Monday, June 14th, 2010
prison bars

Mr. X: prisoner with no name is accused 'terrorist' (Martin Godwin)

Yesterday, I reported that Yediot Achronot published a story about an Israeli prisoner who, according to informants in the prison service, had no name, no identity, no contact with the outside world or fellow prisoners.  He seemed truly to be a disappeared person in the midst of a country that likes to think of itself as a democracy.  And true to form, the article about Mr. X, as the article dubbed him, disappeared!  Yesterday, I agreed with Israeli blogger Yossi Gurvitz in conjecturing that the article had run afoul of the intelligence services who secured a gag order banning publication of any information about him.

An Israeli journalist today reports to me that a source, also within the prison service, confirms Yossi and I were right.  Not only is there a gag order against publishing anything about Mr. X, there is a ban on revealing that there is a gag order of any kind.  It’s a kind of double-bind theory of Israeli spookdom.

The source described Mr X as “a terrorist from one of the organizations.”  This would likely mean that Mr. X was either a Palestinian from Israel or the West Bank, either accused of terrorism or belonging to a proscribed organization like Islamic Jihad, Hezbollah or Hamas.

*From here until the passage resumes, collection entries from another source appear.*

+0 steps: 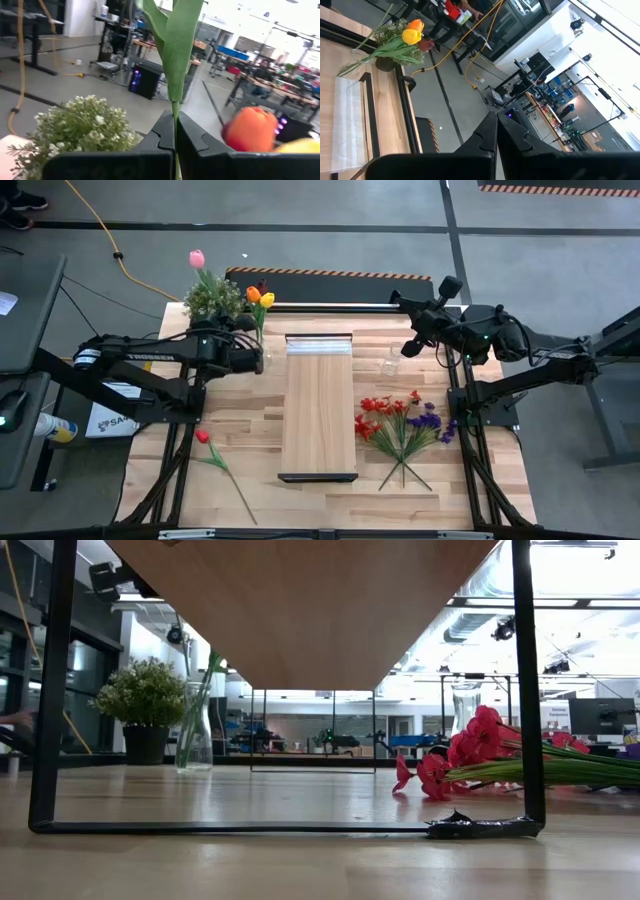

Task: Pick and place flowers into a vace then onto a shelf
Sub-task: Put the pink tulip into the left transparent vase

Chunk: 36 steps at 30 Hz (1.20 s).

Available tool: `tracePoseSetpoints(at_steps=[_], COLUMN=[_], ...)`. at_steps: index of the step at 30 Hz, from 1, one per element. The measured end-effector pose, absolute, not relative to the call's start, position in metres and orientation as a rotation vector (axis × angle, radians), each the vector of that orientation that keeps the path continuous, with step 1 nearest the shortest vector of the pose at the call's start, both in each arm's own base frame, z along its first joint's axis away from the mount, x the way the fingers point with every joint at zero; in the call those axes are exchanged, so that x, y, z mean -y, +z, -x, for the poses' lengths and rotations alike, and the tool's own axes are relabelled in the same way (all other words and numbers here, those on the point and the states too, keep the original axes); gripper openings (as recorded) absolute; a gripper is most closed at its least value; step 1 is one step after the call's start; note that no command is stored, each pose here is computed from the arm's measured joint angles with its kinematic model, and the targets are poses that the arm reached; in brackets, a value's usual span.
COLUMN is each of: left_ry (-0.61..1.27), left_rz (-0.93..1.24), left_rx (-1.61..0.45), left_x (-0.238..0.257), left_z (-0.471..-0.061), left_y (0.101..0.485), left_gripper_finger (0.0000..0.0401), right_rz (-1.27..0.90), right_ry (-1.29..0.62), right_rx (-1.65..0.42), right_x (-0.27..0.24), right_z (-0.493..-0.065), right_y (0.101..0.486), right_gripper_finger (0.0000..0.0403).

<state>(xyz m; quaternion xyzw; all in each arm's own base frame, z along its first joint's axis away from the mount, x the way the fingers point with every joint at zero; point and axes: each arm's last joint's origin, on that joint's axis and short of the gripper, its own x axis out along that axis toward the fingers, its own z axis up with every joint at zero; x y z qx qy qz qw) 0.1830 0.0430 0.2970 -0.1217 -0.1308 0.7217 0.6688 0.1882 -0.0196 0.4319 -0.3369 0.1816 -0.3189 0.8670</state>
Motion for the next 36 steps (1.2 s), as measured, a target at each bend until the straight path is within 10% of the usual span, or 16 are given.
tracePoseSetpoints(at_steps=[36], left_ry=[1.645], left_rz=[0.212], left_rx=[0.229], left_x=[-0.047], left_z=[-0.209], left_y=[0.275], left_gripper_finger=[0.0032], right_rz=[0.712], right_ry=[-0.642], right_rx=[-0.414], right_x=[0.019], right_z=[-0.188], right_y=[0.428], right_gripper_finger=[0.0000])
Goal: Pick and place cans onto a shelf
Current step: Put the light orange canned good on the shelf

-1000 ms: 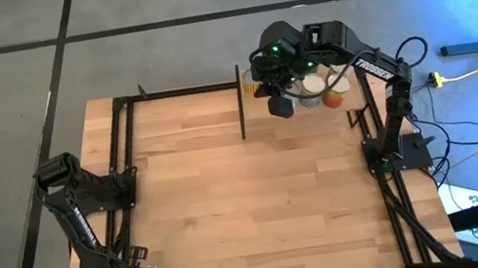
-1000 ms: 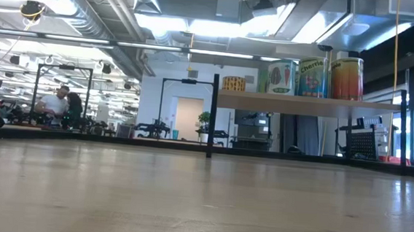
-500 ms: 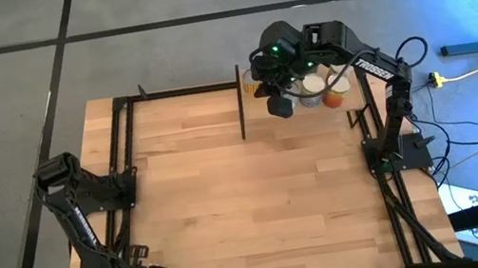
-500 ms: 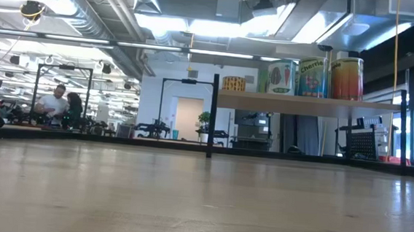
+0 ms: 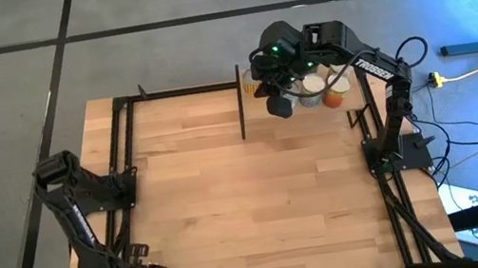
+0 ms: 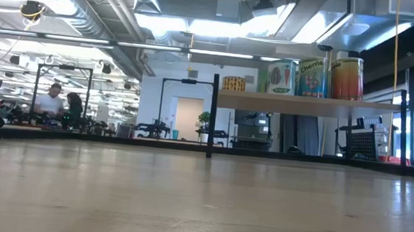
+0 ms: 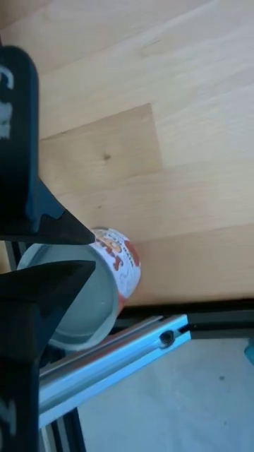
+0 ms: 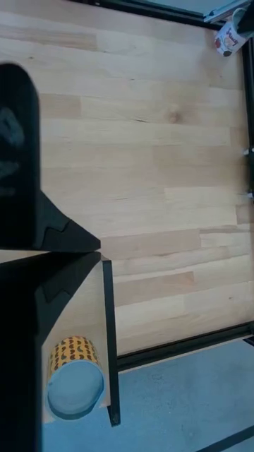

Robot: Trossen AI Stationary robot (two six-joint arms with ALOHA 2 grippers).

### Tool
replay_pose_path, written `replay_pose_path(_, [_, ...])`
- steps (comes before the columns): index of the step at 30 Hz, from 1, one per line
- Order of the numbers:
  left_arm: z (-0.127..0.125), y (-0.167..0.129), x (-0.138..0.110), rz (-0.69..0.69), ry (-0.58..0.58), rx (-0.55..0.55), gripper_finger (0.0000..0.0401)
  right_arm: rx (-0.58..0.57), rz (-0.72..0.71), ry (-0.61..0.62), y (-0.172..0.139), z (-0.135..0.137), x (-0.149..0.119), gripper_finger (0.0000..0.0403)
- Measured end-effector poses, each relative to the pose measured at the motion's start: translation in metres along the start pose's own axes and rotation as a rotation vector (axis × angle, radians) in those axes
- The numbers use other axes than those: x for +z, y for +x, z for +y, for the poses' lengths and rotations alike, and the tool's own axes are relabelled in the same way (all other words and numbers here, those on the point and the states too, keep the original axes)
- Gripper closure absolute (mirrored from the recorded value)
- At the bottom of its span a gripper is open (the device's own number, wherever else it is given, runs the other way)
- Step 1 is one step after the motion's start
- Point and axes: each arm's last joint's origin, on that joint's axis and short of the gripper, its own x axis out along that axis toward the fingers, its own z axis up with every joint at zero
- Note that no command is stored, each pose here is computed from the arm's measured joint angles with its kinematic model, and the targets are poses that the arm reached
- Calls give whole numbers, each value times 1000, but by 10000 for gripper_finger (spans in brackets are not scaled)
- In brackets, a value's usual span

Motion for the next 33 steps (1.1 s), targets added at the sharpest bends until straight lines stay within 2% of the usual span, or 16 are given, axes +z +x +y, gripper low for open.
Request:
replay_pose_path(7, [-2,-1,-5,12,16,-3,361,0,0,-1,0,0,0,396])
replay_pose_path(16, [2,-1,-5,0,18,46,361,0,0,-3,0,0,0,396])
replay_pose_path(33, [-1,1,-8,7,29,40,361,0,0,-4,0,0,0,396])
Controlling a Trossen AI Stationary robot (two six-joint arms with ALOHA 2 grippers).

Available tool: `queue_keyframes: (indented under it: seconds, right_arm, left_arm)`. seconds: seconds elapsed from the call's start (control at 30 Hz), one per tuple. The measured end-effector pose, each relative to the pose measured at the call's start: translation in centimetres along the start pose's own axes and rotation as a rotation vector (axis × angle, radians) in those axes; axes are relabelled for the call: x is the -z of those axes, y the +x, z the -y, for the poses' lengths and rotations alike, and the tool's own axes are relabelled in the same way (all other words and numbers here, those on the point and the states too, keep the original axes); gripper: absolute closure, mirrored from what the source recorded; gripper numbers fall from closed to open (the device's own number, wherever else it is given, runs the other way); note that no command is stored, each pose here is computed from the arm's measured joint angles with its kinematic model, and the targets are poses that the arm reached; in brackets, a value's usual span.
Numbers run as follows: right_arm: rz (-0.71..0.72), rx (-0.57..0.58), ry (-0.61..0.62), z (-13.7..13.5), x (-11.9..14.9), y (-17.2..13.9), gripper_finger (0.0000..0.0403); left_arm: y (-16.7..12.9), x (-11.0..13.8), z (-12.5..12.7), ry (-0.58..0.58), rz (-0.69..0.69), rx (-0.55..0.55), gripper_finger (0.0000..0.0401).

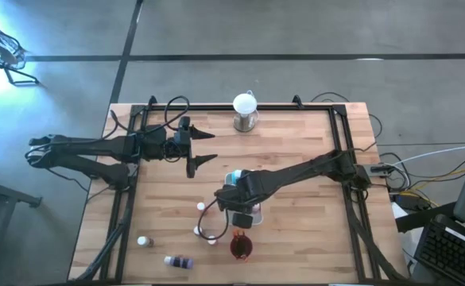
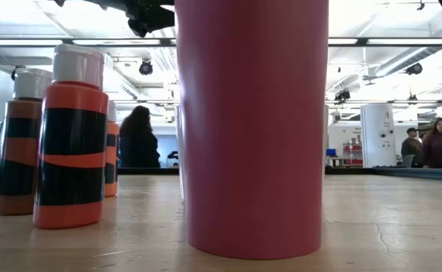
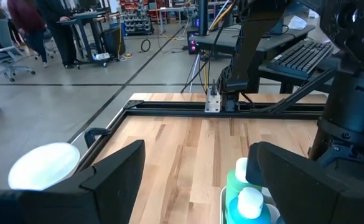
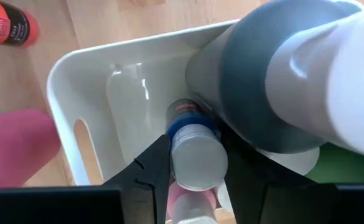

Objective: Pick & Place Paint Supplies
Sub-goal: Put the blue paint bottle into the white bin, then put the orange paint bottle into the white bin

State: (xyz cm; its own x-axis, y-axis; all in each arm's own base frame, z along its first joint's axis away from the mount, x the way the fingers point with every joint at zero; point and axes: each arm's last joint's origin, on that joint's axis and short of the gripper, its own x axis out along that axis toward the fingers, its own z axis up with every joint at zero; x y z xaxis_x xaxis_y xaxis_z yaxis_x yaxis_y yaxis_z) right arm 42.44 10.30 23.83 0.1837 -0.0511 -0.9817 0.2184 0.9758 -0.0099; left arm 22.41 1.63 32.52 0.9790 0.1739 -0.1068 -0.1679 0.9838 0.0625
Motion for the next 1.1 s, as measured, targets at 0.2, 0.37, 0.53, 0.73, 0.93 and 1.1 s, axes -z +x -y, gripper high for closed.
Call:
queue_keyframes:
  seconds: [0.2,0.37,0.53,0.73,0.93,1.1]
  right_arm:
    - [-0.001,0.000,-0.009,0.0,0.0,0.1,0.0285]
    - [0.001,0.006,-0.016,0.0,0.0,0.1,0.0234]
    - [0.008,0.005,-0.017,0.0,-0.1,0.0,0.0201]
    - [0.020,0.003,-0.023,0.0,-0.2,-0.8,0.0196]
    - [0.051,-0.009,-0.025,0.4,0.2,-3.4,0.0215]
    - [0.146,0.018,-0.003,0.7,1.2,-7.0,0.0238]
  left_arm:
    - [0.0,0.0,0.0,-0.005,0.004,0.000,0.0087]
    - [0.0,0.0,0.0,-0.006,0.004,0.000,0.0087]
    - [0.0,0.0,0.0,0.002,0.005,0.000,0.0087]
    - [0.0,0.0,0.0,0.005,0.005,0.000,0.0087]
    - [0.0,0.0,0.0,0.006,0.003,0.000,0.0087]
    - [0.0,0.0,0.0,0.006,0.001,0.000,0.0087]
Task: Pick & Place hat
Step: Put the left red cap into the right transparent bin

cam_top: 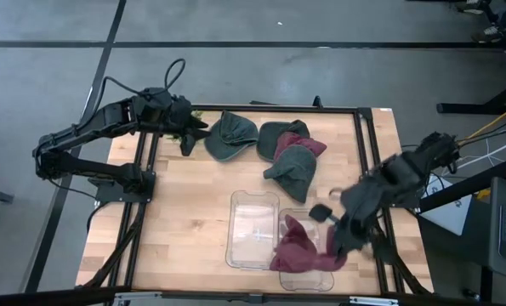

Now, think about this.  A man is imprisoned for no one knows what.  Not only can’t any Israeli report on who he is or what he has done.  You can’t even report that he EXISTS.  We’re talking Scaresville here.  But Israel has become such a hardened national security state that almost no one there would find anything wrong with this picture.

If we in the U.S. want to conjecture where outrages like Guantanamo, Bagram, Abu Ghraib, etc. can lead we should look no farther than Mr. X.  No matter what this man may have done (and again, we don’t have a clue whether he is guilty of anything), society–whether Israel or the U.S.– is totally corrupted when it disappears people in such a way.

I’ve absorbed my share of body blows from the pro-Israel far-right and now it’s happened at the Israeli gossip site Rotter, which has a section called Scoops.  I post some of my newsworthy Israel reporting there.  A member responded to a message which linked to my last post about Mr. X, with this tender endearment:

Perhaps you’ll stop flacking your anti-Semitic site, Silverstein?

You’ve never published a single thing in your whole sordid life.  You’ve stolen from other sites and taken credit in order to flack for your leftist, jihadist, murderous, extremist, fly by night, uber-radical, sick site.

I do so love the smell of napalm in the morning!  When they hate you like this you know you’re striking a nerve and a blow for a democratic and just Israel.

The Strange Case of Israel’s Mr. X, the Prisoner With No Name

Sunday, June 13th, 2010

This Yediot story about a prisoner with no name disappeared from the site likely as a result of a secret gag order

the man with no name
When I first started writing about the Anat Kamm case it felt like a cross between Kafka’s The Trial, a carnival Hall of Mirrors, and Chelm.  Now comes a story possibly even stranger.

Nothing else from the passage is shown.